Qu’on le veuille ou non, l’autonomie financière est une compétence qui s’acquiert par l’expérience, souvent à travers l’erreur ou l’échec. Renflouer systématiquement son compte bancaire ou rembourser son solde de carte de crédit ne l’aidera pas à comprendre les mécanismes de l’argent. Parfois, vivre le stress d’un manque de fonds reste la meilleure façon d’apprendre les bases et l’importance d’un budget.

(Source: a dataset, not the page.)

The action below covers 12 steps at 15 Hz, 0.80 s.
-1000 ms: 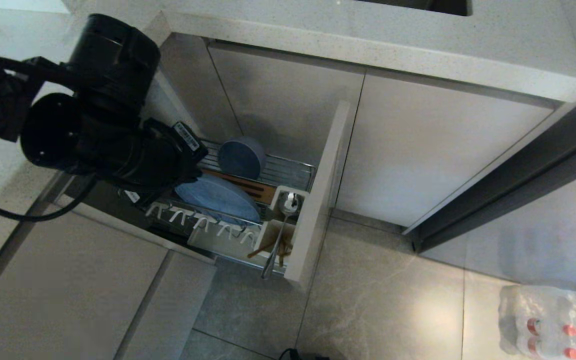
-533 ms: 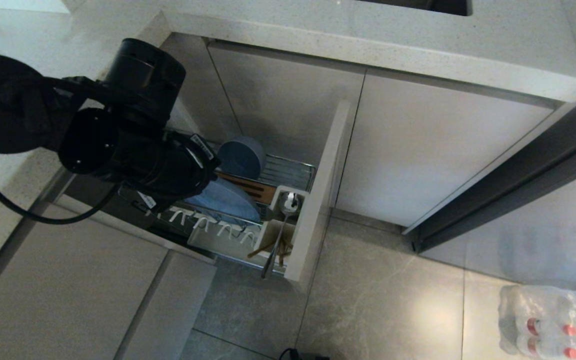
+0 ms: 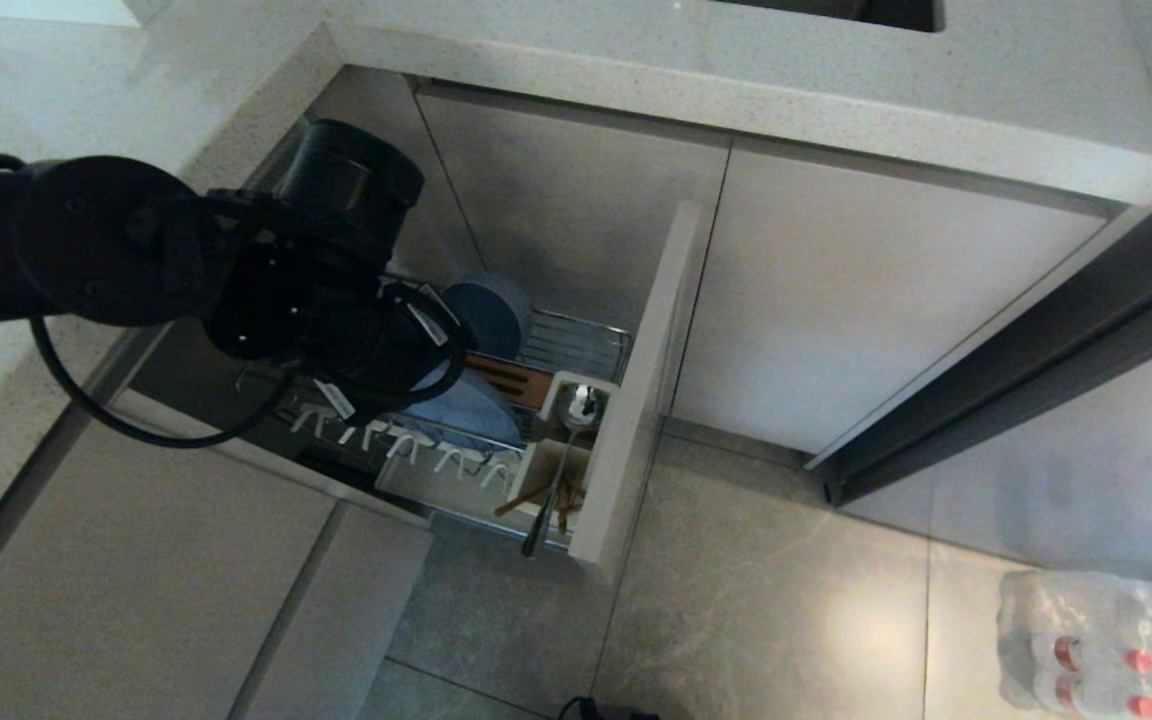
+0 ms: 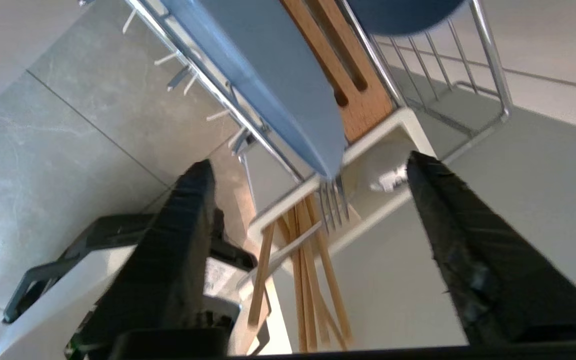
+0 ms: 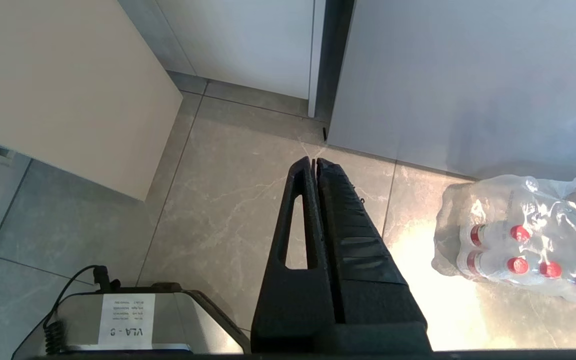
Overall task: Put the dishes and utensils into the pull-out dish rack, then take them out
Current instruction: Take the plate out of the cupboard
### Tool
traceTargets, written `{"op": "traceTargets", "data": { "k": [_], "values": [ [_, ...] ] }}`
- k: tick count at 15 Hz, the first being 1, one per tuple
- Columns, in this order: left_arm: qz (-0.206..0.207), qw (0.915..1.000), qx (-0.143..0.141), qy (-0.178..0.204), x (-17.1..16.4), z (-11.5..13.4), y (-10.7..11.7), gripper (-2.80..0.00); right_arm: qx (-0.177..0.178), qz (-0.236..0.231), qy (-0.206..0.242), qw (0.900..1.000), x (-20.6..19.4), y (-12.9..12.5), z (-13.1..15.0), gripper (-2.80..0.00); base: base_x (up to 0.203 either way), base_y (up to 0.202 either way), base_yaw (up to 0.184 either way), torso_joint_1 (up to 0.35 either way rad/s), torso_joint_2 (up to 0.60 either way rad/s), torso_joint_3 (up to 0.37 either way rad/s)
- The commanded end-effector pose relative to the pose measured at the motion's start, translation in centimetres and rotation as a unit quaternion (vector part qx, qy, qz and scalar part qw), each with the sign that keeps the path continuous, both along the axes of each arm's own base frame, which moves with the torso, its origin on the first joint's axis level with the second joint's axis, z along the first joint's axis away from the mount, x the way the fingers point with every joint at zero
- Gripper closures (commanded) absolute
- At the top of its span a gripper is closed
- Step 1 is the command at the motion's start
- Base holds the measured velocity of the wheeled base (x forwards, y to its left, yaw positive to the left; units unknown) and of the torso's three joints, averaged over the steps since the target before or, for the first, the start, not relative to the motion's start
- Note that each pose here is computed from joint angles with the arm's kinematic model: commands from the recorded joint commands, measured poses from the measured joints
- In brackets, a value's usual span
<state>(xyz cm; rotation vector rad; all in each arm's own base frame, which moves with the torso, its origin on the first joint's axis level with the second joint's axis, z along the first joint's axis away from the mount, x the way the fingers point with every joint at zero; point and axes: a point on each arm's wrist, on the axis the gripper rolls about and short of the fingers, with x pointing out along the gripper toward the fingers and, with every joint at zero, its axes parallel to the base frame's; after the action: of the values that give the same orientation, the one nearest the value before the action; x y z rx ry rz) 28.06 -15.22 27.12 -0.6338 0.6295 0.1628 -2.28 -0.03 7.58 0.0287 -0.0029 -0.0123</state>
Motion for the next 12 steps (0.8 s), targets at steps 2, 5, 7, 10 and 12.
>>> {"op": "traceTargets", "data": {
  "k": [2, 5, 7, 10, 12],
  "values": [
    [0.014, 0.9999, 0.006, 0.004, 1.3, -1.0, -0.1, -2.8, 0.0, 0.0, 0.001, 1.0, 0.0, 0.0, 0.0, 0.0, 0.0, 0.0, 0.0, 0.0, 0.0, 0.0],
    [0.029, 0.9995, 0.015, 0.002, 2.4, -1.8, -0.1, -2.8, 0.0, 0.0, 0.0, 1.0, 0.0, 0.0, 0.0, 0.0, 0.0, 0.0, 0.0, 0.0, 0.0, 0.0],
    [0.034, 0.9993, 0.015, -0.002, 2.9, -2.1, -0.1, -2.8, 0.0, 0.0, 0.001, 1.0, 0.0, 0.0, 0.0, 0.0, 0.0, 0.0, 0.0, 0.0, 0.0, 0.0],
    [0.045, 0.9988, 0.022, 0.0, 3.8, -2.8, 0.0, -2.8, 0.0, 0.0, 0.0, 1.0, 0.0, 0.0, 0.0, 0.0, 0.0, 0.0, 0.0, 0.0, 0.0, 0.0],
    [0.048, 0.9986, 0.023, 0.0, 4.2, -2.9, 0.0, -2.8, 0.0, 0.0, 0.001, 1.0, 0.0, 0.0, 0.0, 0.0, 0.0, 0.0, 0.0, 0.0, 0.0, 0.0]
  ]
}}
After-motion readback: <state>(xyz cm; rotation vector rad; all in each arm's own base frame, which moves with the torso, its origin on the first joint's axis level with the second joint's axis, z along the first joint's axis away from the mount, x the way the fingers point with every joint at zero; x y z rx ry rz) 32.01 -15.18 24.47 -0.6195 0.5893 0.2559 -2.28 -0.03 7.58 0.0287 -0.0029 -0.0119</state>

En secourant son enfant à chaque pépin, on l’encourage malheureusement à maintenir un niveau de vie qu’il n’a pas les moyens de s’offrir. Cela crée une dépendance au confort ; le jour où l’aide cesse, la chute est brutale. L’enfant tombe de haut et éprouve alors de grandes difficultés à remonter la pente.
En bref, l’idée n’est pas de laisser son enfant s’arranger seul en coupant radicalement le cordon, mais plutôt de le soutenir sans lui nuire. Lui offrir une éducation financière et l’encourager à prendre des décisions réfléchies préserve son estime de soi. En contrôlant sa gestion d’argent à sa place, on lui envoie le message qu’on ne le croit pas capable de réussir. En tant que parents, nous devons aussi apprendre à laisser notre « petit » quitter le nid et trébucher quelques fois pour qu’il puisse enfin prendre son envol.